Implementation of Artificial Intelligence advanced search algorithms

Hill climbing

Very simple idea: Start from some state s, Move to a neighbor t with better score. Repeat.

Question: What’s a neighbor?

• (vaguely) Problems tend to have structures. A small change produces a neighboring state. • The neighborhood must be small enough for efficiency • Designing the neighborhood is critical. This is the real ingenuity – not the decision to use hill climbing.

Question: Pick which neighbor?

The best one (greedy)

Question: What if no neighbor is better than the current state?

Stop. (Doh!)

Hill climbing algorithm

  1. Pick initial state s
  2. Pick t in neighbors(s) with the largest f(t)
  3. IF f(t) <= f(s) THEN stop, return s
  4. s = t.
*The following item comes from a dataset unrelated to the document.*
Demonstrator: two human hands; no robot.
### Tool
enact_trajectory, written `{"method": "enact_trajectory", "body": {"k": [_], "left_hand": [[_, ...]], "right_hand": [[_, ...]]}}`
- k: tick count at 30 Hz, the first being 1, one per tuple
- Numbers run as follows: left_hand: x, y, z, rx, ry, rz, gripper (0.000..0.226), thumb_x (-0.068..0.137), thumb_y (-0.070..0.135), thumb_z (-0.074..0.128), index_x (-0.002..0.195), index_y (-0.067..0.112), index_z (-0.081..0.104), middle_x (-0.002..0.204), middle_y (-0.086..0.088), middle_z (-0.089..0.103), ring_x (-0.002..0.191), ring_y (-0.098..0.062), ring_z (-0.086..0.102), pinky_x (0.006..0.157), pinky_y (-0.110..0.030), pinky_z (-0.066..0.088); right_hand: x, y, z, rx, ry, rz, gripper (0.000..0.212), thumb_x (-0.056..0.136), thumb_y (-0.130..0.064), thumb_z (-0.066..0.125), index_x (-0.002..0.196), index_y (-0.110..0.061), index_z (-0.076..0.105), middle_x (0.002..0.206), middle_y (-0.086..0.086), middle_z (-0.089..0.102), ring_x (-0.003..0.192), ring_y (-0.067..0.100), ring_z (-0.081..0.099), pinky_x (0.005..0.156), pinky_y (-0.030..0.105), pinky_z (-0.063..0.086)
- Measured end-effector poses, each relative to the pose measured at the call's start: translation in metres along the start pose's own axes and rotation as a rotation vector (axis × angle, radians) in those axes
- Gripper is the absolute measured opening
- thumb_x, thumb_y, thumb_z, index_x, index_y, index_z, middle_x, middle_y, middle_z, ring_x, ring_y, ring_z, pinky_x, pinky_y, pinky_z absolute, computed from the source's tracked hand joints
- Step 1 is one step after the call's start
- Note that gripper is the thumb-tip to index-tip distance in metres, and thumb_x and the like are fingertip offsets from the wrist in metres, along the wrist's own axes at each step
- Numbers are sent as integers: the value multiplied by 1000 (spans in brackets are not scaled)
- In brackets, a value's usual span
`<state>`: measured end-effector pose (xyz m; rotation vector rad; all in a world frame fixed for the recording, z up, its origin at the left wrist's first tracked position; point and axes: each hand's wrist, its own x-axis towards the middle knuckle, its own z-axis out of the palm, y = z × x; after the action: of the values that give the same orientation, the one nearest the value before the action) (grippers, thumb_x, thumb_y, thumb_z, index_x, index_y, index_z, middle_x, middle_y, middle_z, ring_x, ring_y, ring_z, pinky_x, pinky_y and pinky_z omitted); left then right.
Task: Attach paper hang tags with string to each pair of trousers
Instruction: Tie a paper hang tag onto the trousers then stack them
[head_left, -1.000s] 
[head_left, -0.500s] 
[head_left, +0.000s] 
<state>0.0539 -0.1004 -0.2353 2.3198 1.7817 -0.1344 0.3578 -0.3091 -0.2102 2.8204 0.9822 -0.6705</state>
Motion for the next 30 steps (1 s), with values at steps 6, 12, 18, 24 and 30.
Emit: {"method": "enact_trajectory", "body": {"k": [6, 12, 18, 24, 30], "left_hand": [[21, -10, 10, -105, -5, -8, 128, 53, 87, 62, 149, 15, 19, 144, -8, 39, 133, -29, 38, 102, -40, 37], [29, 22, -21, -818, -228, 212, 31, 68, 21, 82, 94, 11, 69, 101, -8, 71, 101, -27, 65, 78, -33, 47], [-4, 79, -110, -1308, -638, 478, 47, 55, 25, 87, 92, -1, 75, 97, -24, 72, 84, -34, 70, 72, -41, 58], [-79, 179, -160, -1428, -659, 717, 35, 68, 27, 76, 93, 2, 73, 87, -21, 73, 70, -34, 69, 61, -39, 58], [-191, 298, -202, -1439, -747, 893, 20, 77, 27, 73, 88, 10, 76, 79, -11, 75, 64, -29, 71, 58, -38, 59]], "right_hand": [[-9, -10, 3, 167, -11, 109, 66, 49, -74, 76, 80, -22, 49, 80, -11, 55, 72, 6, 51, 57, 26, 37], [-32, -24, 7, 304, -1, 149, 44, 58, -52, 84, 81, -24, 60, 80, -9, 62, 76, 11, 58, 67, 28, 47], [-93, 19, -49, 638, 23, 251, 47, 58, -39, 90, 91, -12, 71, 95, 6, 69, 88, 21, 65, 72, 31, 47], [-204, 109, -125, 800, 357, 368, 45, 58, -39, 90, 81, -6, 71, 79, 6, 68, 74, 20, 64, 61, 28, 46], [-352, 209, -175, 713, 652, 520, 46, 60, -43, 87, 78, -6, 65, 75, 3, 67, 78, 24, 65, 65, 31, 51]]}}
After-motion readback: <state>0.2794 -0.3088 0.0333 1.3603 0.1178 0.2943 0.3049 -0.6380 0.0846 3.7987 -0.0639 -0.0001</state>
GOTO 2.

Simulated annealing

Simulated annealing algorithm

  1. Pick initial state s
  2. Randomly pick t in neighbors(s)
  3. IF f(t) better THEN accept st.
  4. ELSE /* t is worse than s */
  5. accept st with a small probability
  6. GOTO 2 until bored.

current = Initial-State(problem) for t = 1 to infinit do

  • T = Schedule(t) ; // T is the current temperature, which is monotonically decreasing with t
  • if T=0 then return current ; //halt when temperature = 0
  • next = Select-Random-Successor-State(current)
  • deltaE = f(next) - f(current) ; // If positive, next is better than current. Otherwise, next is worse than current.
  • if deltaE > 0 then current = next; // always move to a better state
  • else current = next with probability p = exp(deltaE / T); // as T -> 0, p -> 0; as deltaE -> -infinit , p -> 0
    end

Simulated Annealing issues

• Cooling scheme important
• Neighborhood design is the real ingenuity, not the decision to use simulated annealing.
• Not much to say theoretically
• With infinitely slow cooling rate, finds global optimum with probability 1.
• Proposed by Metropolis in 1953 based on the analogy that alloys manage to find a near global minimum energy state, when annealed slowly.
• Easy to implement.
• Try hill-climbing with random restarts first!